For Barça, you would give your life. You have put your body on the line and taken the hits until your skin turns the colours of the jersey you truly believe you’ll die in.
It’s what your mother says will eventually kill you. Going down with the jersey, for the jersey, your love for the greatest club in the world coming before all. It’s proof, almost, that Barcelona is so great, it’s worth dying for.
But, the funny thing is, you hadn’t loved living in Barcelona growing up. In fact, you hated everything about it.
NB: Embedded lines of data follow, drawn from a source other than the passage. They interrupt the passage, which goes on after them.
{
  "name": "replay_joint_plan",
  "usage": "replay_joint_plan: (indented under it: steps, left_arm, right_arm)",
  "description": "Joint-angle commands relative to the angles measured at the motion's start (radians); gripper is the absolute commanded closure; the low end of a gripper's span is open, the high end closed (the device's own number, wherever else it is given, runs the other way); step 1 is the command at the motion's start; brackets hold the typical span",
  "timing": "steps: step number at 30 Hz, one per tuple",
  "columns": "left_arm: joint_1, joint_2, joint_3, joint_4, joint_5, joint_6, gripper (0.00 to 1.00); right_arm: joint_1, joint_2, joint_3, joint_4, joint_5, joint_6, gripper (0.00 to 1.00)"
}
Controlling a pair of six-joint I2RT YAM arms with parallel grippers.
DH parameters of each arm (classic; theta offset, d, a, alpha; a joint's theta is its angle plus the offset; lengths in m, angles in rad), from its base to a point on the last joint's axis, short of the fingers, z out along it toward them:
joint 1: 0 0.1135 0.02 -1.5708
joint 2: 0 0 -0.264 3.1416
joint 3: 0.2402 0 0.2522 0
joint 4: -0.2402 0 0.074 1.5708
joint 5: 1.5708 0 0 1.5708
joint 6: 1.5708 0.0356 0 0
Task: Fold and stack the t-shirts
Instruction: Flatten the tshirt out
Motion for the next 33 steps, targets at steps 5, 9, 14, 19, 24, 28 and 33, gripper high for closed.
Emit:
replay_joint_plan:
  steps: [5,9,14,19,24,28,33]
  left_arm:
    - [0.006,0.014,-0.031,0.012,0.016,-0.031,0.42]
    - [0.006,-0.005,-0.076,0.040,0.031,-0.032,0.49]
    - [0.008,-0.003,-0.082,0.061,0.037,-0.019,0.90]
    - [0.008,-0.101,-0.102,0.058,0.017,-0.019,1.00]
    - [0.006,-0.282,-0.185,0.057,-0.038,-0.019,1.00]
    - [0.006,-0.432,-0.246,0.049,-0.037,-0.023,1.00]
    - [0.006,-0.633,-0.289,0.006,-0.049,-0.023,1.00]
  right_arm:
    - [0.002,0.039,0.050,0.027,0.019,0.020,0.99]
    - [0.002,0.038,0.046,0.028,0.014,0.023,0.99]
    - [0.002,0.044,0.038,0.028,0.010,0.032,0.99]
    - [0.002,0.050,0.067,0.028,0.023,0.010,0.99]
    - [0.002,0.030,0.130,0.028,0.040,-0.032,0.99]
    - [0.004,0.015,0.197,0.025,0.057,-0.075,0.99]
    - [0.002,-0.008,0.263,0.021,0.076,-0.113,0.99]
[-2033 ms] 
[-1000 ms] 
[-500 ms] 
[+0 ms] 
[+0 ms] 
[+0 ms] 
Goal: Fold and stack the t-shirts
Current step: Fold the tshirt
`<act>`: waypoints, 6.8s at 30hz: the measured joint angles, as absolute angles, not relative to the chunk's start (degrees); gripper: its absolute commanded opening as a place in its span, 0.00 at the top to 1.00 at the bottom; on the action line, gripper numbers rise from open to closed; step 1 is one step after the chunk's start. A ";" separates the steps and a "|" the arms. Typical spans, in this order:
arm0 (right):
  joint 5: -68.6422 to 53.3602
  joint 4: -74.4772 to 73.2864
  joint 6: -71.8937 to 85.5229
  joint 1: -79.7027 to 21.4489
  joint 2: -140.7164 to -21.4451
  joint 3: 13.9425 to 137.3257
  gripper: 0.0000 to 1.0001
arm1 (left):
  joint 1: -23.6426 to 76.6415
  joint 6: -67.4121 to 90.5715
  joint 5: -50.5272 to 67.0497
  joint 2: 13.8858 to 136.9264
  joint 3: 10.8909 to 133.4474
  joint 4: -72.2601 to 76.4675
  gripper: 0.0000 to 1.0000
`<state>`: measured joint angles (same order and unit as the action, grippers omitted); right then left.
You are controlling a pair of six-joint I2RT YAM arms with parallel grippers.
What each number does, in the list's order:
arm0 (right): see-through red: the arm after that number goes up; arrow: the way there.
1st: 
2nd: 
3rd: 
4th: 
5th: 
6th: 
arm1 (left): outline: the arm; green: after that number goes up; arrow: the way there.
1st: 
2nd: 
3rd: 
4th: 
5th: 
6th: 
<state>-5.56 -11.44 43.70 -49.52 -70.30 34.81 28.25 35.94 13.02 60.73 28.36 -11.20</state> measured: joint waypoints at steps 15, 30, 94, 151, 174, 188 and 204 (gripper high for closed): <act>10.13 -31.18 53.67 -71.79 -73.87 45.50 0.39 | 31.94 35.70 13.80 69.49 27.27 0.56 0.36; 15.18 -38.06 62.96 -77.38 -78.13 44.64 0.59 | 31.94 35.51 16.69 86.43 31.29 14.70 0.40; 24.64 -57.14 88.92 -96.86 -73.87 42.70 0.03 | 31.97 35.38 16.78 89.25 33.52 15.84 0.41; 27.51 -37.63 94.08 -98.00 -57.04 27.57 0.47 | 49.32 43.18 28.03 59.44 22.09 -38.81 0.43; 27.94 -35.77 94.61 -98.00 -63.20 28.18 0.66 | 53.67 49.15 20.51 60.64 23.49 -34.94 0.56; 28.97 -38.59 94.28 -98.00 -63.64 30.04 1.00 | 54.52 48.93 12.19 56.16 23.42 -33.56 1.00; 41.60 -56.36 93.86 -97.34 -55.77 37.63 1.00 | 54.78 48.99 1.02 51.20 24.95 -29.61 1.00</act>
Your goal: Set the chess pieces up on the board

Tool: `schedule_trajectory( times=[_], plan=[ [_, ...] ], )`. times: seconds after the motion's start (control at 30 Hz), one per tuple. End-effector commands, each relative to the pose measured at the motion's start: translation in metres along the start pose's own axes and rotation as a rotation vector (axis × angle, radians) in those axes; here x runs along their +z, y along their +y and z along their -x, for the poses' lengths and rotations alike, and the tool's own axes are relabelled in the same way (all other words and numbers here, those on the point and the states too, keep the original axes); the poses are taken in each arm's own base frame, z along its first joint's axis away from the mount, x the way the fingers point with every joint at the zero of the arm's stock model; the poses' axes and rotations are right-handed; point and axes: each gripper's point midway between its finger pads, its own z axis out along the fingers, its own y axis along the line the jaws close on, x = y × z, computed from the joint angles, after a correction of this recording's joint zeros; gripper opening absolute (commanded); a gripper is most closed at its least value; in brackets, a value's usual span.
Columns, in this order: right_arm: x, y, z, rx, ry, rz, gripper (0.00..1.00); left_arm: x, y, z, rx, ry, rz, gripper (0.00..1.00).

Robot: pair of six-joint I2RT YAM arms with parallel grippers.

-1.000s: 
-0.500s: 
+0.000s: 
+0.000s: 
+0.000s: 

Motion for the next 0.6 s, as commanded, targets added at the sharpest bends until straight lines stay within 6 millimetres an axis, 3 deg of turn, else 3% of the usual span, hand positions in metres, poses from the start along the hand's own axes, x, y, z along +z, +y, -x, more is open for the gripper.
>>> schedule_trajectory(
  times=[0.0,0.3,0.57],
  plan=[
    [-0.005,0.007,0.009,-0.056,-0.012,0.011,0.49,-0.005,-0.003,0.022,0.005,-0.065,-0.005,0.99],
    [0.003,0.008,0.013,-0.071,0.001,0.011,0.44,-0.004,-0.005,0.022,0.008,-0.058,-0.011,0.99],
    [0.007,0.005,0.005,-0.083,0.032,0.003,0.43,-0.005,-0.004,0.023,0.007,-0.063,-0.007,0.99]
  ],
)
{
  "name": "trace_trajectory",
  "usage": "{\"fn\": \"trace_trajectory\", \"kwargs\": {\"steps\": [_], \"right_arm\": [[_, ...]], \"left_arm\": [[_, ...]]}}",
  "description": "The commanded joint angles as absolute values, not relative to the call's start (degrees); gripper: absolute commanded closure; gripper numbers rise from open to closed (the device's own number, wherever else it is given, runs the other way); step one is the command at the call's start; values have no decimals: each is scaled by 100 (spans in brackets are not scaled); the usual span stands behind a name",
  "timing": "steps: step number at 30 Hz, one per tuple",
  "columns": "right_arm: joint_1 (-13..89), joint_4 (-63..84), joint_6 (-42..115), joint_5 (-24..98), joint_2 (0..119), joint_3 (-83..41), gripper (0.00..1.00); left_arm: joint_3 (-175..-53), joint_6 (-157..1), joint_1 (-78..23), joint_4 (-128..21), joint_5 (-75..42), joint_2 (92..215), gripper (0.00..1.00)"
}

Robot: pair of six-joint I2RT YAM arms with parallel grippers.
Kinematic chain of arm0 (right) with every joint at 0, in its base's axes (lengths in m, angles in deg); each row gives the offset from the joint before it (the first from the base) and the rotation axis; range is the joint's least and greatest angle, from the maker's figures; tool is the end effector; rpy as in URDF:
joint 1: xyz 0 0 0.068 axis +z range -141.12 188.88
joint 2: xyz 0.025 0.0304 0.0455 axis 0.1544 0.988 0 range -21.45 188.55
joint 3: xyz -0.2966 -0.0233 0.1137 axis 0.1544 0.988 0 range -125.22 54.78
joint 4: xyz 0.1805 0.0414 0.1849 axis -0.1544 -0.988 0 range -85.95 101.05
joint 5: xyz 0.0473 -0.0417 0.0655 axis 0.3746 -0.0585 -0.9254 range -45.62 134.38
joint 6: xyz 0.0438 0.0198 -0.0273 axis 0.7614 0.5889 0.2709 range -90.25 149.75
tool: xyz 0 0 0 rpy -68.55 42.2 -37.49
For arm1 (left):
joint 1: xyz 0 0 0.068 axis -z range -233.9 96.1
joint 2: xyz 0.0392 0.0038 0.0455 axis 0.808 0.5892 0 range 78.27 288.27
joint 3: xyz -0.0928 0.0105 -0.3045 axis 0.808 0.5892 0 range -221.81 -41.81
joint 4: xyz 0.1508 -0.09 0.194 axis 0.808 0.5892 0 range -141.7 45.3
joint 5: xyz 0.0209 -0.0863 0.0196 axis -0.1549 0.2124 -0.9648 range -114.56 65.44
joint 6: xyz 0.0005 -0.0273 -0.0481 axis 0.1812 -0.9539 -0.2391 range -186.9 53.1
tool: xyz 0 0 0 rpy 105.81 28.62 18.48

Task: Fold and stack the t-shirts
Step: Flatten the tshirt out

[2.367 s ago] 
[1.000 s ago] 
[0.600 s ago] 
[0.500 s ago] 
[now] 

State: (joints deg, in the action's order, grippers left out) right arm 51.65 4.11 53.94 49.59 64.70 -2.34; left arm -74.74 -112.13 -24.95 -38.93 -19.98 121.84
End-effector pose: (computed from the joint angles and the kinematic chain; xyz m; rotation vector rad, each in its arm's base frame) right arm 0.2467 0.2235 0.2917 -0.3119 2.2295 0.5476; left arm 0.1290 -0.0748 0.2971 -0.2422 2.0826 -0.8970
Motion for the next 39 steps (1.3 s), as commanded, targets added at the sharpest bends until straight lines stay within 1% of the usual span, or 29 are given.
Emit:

It felt like an asylum or some sort of confinement where the only things left to stare at are the four walls you’re enclosed by, except, those four walls were littered with posters of men you constantly watched play at the stadium of your dreams, and the only thing that made staring at those four walls so much of a punishment is the fact you were a girl and there was no such thing as a woman footballer.
You had shitty friends to remind you of that every single time they caught you stopping in the street (though you don’t even stop, your foot just drags along the ground a bit slower than usual) just to take a closer look at a mural of some Barça legend.
You hated living in Barcelona because you had nobody on your side that believed there was a place for you or any other woman behind the huge, towering walls of Camp Nou.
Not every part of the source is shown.